BEGIN

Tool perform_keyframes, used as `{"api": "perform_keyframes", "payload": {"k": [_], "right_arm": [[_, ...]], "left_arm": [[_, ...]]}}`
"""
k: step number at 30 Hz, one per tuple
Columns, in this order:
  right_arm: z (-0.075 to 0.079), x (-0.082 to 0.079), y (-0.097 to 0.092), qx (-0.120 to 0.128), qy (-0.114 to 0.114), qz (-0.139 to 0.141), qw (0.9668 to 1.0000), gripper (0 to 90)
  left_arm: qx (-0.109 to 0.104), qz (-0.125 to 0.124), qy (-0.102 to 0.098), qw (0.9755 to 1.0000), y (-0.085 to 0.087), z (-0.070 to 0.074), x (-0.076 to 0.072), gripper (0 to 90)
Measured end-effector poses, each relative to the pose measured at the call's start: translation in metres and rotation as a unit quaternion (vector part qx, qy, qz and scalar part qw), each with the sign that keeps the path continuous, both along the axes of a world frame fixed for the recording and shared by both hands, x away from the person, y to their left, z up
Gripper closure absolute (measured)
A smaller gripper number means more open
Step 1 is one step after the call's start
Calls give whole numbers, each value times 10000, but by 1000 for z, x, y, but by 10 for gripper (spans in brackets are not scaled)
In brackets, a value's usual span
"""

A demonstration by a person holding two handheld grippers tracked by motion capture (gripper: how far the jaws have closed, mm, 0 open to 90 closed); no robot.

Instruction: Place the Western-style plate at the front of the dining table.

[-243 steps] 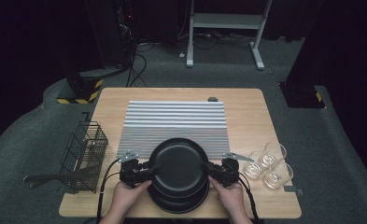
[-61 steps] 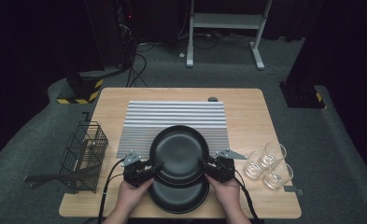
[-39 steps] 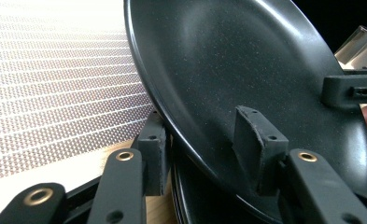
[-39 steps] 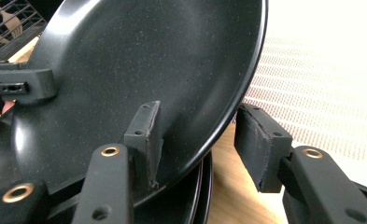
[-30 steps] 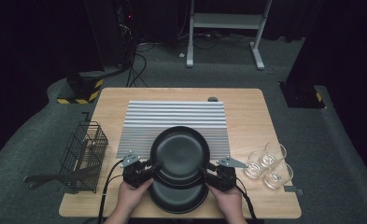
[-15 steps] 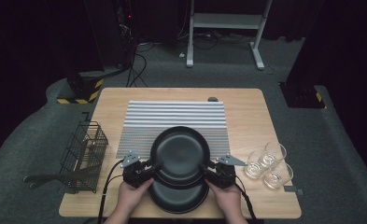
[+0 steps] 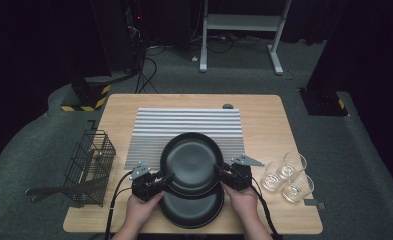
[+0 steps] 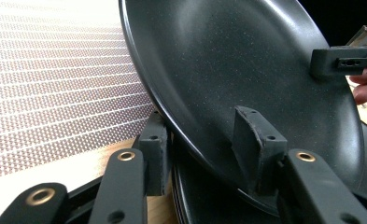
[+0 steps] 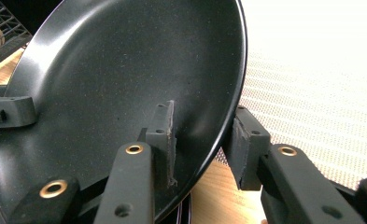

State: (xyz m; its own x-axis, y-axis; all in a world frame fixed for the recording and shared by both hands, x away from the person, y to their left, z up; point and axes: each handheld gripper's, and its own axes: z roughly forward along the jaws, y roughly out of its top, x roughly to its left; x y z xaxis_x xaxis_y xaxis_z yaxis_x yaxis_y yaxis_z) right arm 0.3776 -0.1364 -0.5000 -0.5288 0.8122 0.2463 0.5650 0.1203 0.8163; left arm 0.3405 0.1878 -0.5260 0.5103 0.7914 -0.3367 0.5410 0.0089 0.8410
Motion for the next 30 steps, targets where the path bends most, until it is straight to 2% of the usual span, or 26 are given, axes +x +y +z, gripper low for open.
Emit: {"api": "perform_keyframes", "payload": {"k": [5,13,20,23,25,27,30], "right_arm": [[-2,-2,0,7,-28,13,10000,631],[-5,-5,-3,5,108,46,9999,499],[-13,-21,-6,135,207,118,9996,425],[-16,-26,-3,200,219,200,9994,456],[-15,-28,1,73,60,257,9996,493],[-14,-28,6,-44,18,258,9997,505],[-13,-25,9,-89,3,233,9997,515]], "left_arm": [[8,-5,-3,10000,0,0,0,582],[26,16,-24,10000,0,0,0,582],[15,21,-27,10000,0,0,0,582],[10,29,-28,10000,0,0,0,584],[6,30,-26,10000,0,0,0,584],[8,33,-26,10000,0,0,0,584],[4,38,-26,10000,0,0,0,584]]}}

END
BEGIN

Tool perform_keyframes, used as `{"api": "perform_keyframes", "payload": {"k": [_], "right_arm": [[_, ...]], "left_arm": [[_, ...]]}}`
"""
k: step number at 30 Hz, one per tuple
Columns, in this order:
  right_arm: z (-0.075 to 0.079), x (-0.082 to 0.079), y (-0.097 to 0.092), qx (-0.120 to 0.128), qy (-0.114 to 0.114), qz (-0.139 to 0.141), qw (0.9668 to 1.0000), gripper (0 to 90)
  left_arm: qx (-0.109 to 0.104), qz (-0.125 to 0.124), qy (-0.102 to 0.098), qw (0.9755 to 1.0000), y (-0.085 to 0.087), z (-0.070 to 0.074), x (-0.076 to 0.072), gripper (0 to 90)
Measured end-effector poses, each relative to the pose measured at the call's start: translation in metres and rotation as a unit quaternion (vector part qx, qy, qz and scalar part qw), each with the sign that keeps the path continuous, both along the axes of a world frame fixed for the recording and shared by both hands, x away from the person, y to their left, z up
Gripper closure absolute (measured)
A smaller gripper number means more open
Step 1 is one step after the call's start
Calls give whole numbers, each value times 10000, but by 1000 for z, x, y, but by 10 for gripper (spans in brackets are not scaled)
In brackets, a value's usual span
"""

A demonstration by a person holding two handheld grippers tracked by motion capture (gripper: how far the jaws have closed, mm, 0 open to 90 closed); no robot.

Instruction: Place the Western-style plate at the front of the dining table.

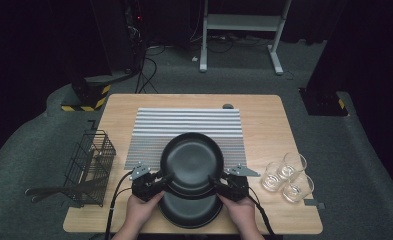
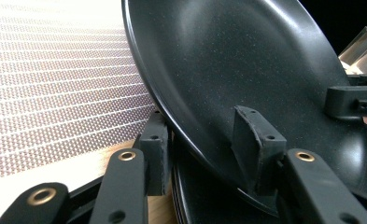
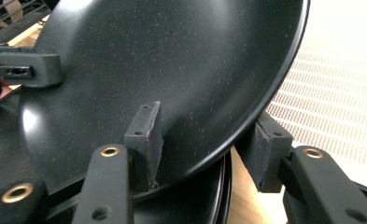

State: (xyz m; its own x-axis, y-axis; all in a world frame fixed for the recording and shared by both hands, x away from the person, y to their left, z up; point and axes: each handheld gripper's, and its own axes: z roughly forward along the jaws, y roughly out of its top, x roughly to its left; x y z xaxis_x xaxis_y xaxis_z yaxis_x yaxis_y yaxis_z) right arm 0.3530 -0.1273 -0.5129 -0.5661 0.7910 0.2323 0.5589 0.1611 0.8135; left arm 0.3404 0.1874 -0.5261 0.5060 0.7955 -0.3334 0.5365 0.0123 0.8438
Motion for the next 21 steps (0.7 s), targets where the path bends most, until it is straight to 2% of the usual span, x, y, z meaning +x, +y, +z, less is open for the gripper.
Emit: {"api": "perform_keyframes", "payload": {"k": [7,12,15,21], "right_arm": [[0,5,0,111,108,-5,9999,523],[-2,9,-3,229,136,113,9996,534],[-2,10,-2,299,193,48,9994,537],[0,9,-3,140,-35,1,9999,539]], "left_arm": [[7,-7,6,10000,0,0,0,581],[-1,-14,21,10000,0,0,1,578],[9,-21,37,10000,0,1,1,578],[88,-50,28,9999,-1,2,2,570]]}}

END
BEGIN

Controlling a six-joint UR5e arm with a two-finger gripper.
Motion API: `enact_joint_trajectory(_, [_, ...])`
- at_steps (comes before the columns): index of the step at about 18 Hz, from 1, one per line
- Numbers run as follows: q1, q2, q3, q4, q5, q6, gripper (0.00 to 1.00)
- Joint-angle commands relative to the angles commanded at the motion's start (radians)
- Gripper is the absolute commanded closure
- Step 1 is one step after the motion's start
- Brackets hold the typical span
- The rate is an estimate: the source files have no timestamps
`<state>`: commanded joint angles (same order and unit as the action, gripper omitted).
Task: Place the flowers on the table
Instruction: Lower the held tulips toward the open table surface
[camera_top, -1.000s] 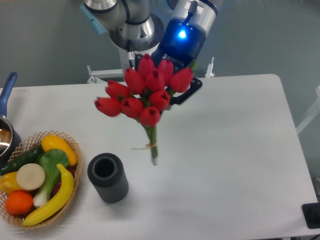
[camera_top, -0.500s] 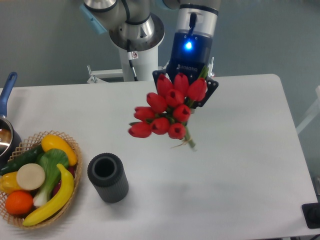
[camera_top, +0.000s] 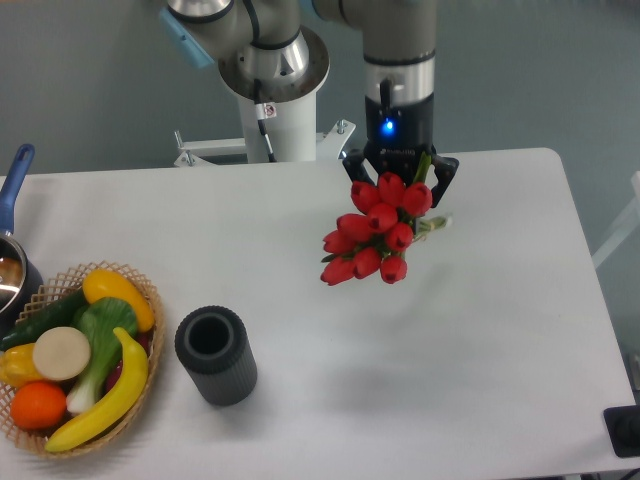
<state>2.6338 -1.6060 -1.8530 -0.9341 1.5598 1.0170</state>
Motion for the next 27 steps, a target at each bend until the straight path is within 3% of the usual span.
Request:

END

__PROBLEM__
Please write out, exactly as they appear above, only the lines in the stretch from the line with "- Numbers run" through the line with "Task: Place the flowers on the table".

__OUTPUT OF THE TASK__
- Numbers run as follows: q1, q2, q3, q4, q5, q6, gripper (0.00 to 1.00)
- Joint-angle commands relative to the angles commanded at the motion's start (radians)
- Gripper is the absolute commanded closure
- Step 1 is one step after the motion's start
- Brackets hold the typical span
- The rate is an estimate: the source files have no timestamps
`<state>`: commanded joint angles (same order and unit as the action, gripper omitted).
Task: Place the flowers on the table

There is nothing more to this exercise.